__TASK DESCRIPTION__
Only one stretch of the data is wanted: the line containing "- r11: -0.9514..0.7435", the line containing "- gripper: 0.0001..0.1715", and every line between them, copied exactly.
:: INFORMATION PROVIDED ::
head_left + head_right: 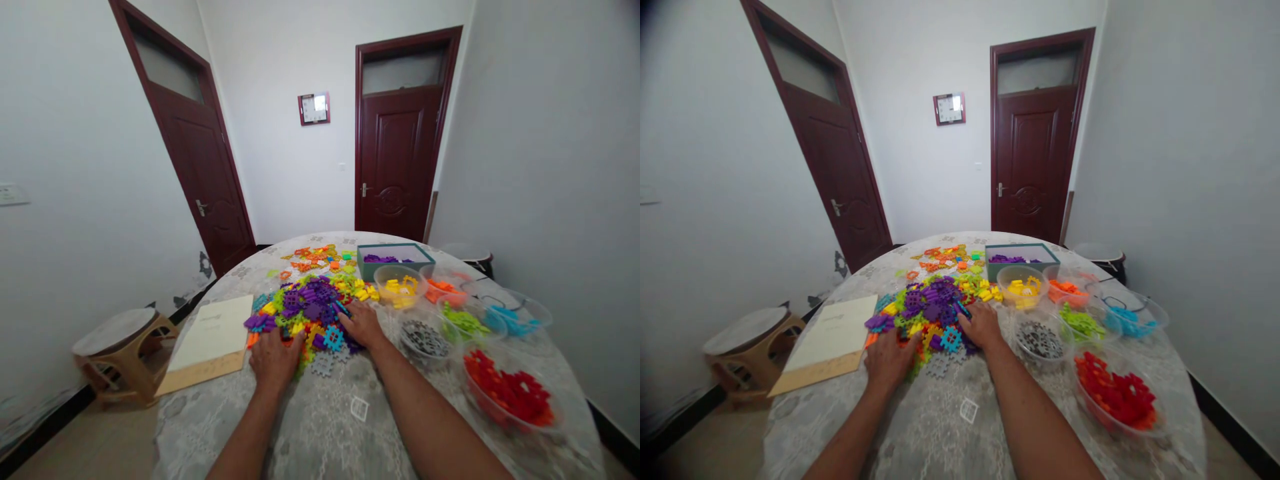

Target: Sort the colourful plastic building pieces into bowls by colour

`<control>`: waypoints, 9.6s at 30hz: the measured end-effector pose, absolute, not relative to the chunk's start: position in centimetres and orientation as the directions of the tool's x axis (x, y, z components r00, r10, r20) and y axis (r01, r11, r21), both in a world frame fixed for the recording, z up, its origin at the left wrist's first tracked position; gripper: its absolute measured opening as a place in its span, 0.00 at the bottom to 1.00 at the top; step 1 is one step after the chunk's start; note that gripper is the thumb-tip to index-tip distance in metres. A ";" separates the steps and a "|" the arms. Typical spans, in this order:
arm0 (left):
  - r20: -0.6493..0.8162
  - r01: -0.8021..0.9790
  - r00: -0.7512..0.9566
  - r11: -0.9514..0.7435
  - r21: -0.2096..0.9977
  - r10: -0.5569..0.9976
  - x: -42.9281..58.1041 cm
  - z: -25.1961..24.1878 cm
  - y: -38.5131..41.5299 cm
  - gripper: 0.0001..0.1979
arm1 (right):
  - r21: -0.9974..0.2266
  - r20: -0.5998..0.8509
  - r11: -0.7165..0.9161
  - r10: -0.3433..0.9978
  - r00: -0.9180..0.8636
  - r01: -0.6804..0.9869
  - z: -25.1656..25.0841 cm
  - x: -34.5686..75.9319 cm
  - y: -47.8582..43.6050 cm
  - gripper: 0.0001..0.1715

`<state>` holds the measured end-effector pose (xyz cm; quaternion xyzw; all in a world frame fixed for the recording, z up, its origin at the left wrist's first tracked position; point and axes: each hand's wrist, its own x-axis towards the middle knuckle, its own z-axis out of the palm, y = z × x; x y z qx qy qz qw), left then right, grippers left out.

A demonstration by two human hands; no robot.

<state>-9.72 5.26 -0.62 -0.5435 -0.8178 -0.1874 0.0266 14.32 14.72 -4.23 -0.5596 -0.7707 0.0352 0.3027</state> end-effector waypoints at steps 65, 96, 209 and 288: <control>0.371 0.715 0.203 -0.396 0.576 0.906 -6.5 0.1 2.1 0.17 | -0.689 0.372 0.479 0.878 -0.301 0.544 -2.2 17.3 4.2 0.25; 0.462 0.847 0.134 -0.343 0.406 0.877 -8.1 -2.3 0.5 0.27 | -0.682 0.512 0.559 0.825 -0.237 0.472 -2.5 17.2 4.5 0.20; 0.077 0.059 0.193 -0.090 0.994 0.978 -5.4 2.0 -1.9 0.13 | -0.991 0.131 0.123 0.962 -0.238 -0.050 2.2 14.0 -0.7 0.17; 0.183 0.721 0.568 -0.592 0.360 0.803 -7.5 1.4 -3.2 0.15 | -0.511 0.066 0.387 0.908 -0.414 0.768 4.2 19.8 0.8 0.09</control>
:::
__ANSWER TO THE PROBLEM__
  - r11: -0.9514..0.7435
  - r21: -0.2096..0.9977
  - r10: -0.5569..0.9976
  - x: -42.9281..58.1041 cm
  - z: -25.1961..24.1878 cm
  - y: -38.5131..41.5299 cm
  - gripper: 0.0001..0.1979
arm1 (right):
  - r21: -0.9974..0.2266
  - r20: -0.5998..0.8509
  - r11: -0.7165..0.9161
  - r10: -0.3433..0.9978
  - r00: -0.9180..0.8636
  - r01: -0.6804..0.9869
  - z: -25.1656..25.0841 cm
  - x: -34.5686..75.9319 cm
  - y: -47.8582..43.6050 cm
  - gripper: 0.0001..0.1715

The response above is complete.